Review: Harry Potter and the Deathly Hallows: Part II 3D
The Tale Of The Boy Who Lived Comes To A Magical EndAs a fan of the books and the films that have sprung from them, it is bittersweet to see that after a decade of huge success at the box office, the tale of Harry Potter comes to an end.
The film picks up directly where the first installment of the Deathly Hallows left us as Voldemort begins his journey to kill the one thing that stands in the way of his new world order, and that is Harry Potter.
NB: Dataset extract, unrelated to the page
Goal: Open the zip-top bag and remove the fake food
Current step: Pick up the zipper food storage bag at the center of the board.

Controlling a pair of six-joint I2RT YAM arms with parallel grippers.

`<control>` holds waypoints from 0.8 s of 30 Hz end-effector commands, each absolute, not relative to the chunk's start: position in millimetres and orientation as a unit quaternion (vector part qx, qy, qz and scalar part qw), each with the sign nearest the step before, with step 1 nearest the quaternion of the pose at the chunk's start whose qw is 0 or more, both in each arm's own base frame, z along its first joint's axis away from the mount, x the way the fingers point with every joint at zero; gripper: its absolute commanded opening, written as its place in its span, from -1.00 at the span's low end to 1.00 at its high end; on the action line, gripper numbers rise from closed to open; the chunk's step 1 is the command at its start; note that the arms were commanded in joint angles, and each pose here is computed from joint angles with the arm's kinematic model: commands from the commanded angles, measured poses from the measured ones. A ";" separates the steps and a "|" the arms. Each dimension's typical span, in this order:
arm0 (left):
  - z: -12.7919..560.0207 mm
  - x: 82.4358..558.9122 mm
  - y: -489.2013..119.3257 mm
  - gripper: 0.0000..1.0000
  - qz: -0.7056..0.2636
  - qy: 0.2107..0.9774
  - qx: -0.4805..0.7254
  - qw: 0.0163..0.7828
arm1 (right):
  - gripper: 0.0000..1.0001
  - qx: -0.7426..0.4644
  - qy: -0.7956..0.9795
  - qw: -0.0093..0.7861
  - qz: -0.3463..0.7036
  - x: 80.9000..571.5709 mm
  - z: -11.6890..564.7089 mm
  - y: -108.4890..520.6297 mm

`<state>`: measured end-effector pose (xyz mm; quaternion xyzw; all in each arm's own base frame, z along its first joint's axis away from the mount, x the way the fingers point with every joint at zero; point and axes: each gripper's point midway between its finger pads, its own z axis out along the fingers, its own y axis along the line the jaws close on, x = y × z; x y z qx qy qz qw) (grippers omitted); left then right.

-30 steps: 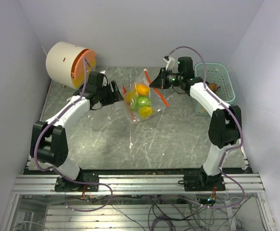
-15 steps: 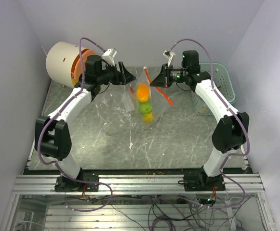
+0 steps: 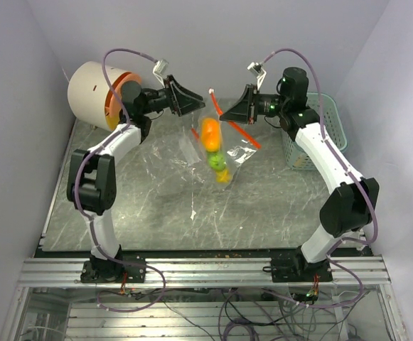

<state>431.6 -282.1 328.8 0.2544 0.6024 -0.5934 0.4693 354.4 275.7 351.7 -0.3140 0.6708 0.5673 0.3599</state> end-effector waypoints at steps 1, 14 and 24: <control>368.3 385.7 -274.1 0.44 -0.648 0.452 0.367 0.491 | -1.00 -0.324 0.603 0.360 0.633 320.9 396.5 277.3; 380.0 367.9 -304.6 0.63 -0.686 0.412 0.413 0.435 | -1.00 -0.331 0.592 0.352 0.645 317.3 415.3 276.4; 391.5 347.2 -308.9 -0.70 -0.692 0.397 0.411 0.441 | -1.00 -0.329 0.592 0.359 0.642 323.0 414.8 273.5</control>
The pacing for the first half of the film is relentless as we follow the 3 heroes on their quest to stop "He Who Must Not Be Named". It is engaging and thrilling, yet when the story backs off to let us in on certain plot points it is staggering like you've just jumped into a cold bath after a hot shower.
Though, once this speed resumes with a fantastic improvement to the final battle sequence that almost felt like it was a non-event in the book, we end up in a state of levity at it's conclusion.
Everyone is on display acting wise in this film, and it's marvelous to see how far our 3 heroes have come with their character still intact yet with newfound wisdom found over the 7 years we have joined them (story wise).
Daniel Radcliffe plays the consistently on form Harry Potter alongside Ralph Fiennes amazing embodiment of the antagonist, while Emma Watson and Rupert Grint provide the humour and smarts that help alleviate some of the darker moments of the film.
Maggie Smith with such little screentime, dominates again with her brilliant portrayal of the always caring Professor McGonagall, stealing a scene with a particular charming little spell and Michael Gambon continues his great portrayal of that of Professor Dumbledore.
Yet, much like the books, it has always been one character in the background that ties it all together outside of the viewers eye, and that is Severus Snape portrayed as if he were truly that person by Alan Rickman. Without the emotional tether created in this installment, the story would fall apart, but Rickman brings it all to the table, providing the gravity needed to sell us on all that has passed.
After 10 years and 7 films prior, it is a grand feat to provide a film that closes off the saga on par with those before.
This is not a perfect film by any means, but it is one that finishes the tale of the Boy Who Lived in a way he deserves, reminding us why we all fell in love with the tale originally.
And it will be told (or viewed) by many more, over years to come.